Pipeline in Computer Architecture

Pipeline in Computer Architecture – The computational speed of conventional computers is slow. This speed can be increased by performing simultaneous data processing. This is known as parallel processing. This technique is able to perform concurrent data processing to achieve faster execution.

Pipeline processing is a common technique that is used to achieve parallel processing. Pipelining is a technique of decomposing a sequential process into sub-operations. Each sub-operation is executed concurrently in a special dedicated segment with all other segments. The result obtained from the computation in each segment is transferred to the next segment in the pipeline. The final result is obtained after the data has passed through all segments.

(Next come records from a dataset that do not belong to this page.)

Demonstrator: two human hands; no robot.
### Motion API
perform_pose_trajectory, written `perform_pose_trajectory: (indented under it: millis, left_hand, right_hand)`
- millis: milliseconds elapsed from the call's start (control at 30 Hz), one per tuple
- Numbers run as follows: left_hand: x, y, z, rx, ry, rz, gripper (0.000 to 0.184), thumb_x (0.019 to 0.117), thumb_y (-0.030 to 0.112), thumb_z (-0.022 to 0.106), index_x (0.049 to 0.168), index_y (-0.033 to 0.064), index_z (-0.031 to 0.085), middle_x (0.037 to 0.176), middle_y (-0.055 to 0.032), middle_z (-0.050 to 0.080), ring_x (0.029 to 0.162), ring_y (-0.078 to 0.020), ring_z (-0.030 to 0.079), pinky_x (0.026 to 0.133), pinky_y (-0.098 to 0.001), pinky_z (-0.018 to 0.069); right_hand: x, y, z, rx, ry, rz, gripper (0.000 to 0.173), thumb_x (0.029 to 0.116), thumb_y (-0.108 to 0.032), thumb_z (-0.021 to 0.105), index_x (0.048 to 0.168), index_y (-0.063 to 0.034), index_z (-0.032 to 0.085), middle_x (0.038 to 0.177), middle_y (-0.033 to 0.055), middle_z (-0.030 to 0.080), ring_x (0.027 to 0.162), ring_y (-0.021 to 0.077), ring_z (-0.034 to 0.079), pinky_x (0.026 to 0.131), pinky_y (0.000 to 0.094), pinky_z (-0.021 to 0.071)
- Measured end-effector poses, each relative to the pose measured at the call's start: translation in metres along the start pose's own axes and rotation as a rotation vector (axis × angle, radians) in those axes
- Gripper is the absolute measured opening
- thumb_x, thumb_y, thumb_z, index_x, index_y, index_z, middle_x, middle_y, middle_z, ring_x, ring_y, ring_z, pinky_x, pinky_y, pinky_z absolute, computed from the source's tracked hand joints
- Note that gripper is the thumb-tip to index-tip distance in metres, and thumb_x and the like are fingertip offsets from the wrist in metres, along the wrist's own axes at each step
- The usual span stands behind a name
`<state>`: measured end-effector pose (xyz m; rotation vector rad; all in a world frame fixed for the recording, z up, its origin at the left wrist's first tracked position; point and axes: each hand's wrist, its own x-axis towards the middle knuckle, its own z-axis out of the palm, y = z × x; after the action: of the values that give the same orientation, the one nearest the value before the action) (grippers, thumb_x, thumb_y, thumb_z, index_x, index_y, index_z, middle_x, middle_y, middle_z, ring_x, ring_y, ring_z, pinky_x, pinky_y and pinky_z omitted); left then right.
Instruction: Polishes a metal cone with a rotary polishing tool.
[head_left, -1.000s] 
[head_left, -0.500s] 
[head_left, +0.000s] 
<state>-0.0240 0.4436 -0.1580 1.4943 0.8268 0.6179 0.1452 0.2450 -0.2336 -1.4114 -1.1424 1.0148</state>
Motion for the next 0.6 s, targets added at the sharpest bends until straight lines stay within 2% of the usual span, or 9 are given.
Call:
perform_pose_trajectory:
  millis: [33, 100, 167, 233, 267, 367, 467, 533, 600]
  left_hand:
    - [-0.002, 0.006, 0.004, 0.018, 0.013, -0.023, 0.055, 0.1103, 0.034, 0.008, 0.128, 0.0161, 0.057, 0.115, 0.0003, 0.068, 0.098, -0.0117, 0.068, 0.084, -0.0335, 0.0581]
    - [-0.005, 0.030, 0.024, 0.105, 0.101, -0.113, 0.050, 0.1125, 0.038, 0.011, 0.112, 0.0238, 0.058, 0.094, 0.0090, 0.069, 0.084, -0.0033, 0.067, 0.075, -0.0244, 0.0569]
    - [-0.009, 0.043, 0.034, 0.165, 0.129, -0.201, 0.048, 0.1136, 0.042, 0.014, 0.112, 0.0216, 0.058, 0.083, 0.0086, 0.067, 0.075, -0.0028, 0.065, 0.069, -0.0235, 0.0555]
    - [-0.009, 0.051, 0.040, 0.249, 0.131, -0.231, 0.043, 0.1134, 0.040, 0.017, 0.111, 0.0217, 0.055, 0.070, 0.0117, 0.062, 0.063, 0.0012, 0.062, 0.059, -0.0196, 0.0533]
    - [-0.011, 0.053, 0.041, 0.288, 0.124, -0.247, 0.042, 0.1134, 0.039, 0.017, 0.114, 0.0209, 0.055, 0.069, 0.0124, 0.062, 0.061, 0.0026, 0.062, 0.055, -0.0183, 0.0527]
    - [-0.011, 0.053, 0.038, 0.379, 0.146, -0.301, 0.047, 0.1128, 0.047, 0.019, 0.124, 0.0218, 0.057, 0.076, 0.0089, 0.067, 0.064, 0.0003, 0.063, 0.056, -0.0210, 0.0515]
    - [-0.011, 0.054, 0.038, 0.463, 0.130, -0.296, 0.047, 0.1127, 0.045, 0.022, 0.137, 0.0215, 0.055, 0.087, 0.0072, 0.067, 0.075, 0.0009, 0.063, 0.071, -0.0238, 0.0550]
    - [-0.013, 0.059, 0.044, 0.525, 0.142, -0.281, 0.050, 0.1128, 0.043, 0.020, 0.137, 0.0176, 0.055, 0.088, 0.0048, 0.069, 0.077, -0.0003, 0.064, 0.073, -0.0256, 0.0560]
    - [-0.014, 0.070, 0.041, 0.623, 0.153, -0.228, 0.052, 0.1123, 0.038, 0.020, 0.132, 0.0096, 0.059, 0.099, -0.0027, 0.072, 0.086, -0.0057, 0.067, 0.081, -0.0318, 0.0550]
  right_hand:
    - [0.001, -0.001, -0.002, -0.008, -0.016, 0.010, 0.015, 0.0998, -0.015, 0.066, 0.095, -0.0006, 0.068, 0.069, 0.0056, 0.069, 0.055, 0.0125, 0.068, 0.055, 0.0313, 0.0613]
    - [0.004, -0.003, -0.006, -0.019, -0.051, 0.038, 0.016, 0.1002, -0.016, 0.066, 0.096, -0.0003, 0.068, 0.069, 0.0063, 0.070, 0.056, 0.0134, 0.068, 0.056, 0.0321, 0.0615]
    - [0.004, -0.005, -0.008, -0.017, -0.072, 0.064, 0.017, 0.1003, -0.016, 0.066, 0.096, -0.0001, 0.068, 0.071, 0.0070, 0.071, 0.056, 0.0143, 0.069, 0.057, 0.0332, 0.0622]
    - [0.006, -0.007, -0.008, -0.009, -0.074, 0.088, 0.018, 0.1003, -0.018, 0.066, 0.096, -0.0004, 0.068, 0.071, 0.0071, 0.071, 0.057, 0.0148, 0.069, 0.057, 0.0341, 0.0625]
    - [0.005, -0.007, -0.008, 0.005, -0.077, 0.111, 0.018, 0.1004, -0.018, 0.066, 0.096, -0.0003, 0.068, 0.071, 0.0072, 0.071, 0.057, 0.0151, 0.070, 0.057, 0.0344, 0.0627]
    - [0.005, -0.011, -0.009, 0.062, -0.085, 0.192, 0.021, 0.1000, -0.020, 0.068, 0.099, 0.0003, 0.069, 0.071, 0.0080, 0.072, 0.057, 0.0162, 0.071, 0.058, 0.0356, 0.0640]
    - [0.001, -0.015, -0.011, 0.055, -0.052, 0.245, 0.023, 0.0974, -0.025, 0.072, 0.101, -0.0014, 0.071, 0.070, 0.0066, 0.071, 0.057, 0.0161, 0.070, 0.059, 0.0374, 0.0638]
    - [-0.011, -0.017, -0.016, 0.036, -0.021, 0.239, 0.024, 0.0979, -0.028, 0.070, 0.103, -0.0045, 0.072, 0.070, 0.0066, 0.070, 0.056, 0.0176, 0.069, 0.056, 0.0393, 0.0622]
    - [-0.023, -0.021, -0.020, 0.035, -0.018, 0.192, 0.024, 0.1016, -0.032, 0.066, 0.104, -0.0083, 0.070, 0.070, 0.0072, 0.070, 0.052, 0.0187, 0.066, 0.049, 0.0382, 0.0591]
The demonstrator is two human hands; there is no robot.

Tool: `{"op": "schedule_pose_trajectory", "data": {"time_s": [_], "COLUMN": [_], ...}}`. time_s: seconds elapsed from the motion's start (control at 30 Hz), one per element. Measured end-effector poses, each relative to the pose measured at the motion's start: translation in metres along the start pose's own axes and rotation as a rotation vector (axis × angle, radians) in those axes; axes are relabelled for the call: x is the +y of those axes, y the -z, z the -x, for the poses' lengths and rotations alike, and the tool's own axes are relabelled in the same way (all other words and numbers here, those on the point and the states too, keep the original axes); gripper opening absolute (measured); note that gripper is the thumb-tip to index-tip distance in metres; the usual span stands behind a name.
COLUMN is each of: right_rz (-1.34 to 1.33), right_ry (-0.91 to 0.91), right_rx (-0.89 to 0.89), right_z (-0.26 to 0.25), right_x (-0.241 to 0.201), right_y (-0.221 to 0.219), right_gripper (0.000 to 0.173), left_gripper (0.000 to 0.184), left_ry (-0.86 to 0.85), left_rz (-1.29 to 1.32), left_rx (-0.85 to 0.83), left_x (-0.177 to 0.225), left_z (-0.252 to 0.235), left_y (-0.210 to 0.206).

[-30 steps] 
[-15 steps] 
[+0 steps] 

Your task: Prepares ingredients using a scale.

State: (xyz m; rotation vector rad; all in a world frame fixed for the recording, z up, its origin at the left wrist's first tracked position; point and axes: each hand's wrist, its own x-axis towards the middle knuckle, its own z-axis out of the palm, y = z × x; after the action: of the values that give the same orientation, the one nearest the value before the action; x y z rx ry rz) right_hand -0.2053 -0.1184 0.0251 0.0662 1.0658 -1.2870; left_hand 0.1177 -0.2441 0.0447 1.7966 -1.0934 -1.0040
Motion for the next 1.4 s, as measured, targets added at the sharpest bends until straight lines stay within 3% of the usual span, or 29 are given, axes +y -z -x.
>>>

Pipelining also consists of vector processing, scalar processing, etc. There are so many computational problems that can not be solved by conventional computers. These problems can be formulated in terms of vectors and matrices. This capability of a computer to solve computational problems is known as vector processing capability. Computers with vector processing capabilities are required in specialized applications.

What is Pipeline

In Computer Architecture Pipeline is an implementation technique where multiple instructions are overlapped in execution. The computer pipeline is divided into stages. Each stage completes a part of an instruction in parallel. The stages are connected one to the next to form a pipe. Instructions are entered at one end, progress through the stages, and exit at the other end. The basic idea of a pipeline structure is shown below image.

To apply the concept of instruction execution in a pipeline, it is required to break the instruction into different tasks. Each task will be executed in different processing elements of the CPU. In the simplest form, there are two distinct phases of an instruction execution.

Instruction Fetch (IF)
Instruction Execution (EX)

Therefore, the processor executes a program by fetching and executing instructions, one after another. Consider that IF_i and EX_i represent the instruction fetch and instruction execution phases of instruction i. Then, the execution of a program consists of a sequence of fetch and execute steps is shown in the figure below.

Sequential Exeuction in Pipeline — Sequential Execution in Pipeline

Since there are two phases (fetch and execute) in the execution of an instruction, the CPU must contain two separate hardware units to implement the pipeline architecture. Two separate hardware units perform instruction fetching and instruction execution independently. The fetch unit fetches the instruction from memory and stores it in an intermediate storage buffer. This hardware organization is shown in the figure below.

The pipeline structure performs the parallel execution of different phases of instruction in different hardware units. For simplicity, it is assumed that the fetch and execute steps of any instruction can be completed in one clock cycle. This idea of program execution with three instructions is shown in the figure.

Parallel execution in pipeline — Parallel execution in a pipeline

As shown in the above figure, the program execution starts with the instruction fetch phase for instruction 1. During clock 1, the fetched instruction is also stored in the intermediate buffer. Now the fetch unit is free to fetch the next instruction.

In clock 2, the execution unit executes the instruction that is stored in the buffer and fetch unit, and fetches the next instruction in parallel. Now next instruction is stored in the intermediate buffer. In this way, a parallel mechanism is applied in designing the pipeline structure.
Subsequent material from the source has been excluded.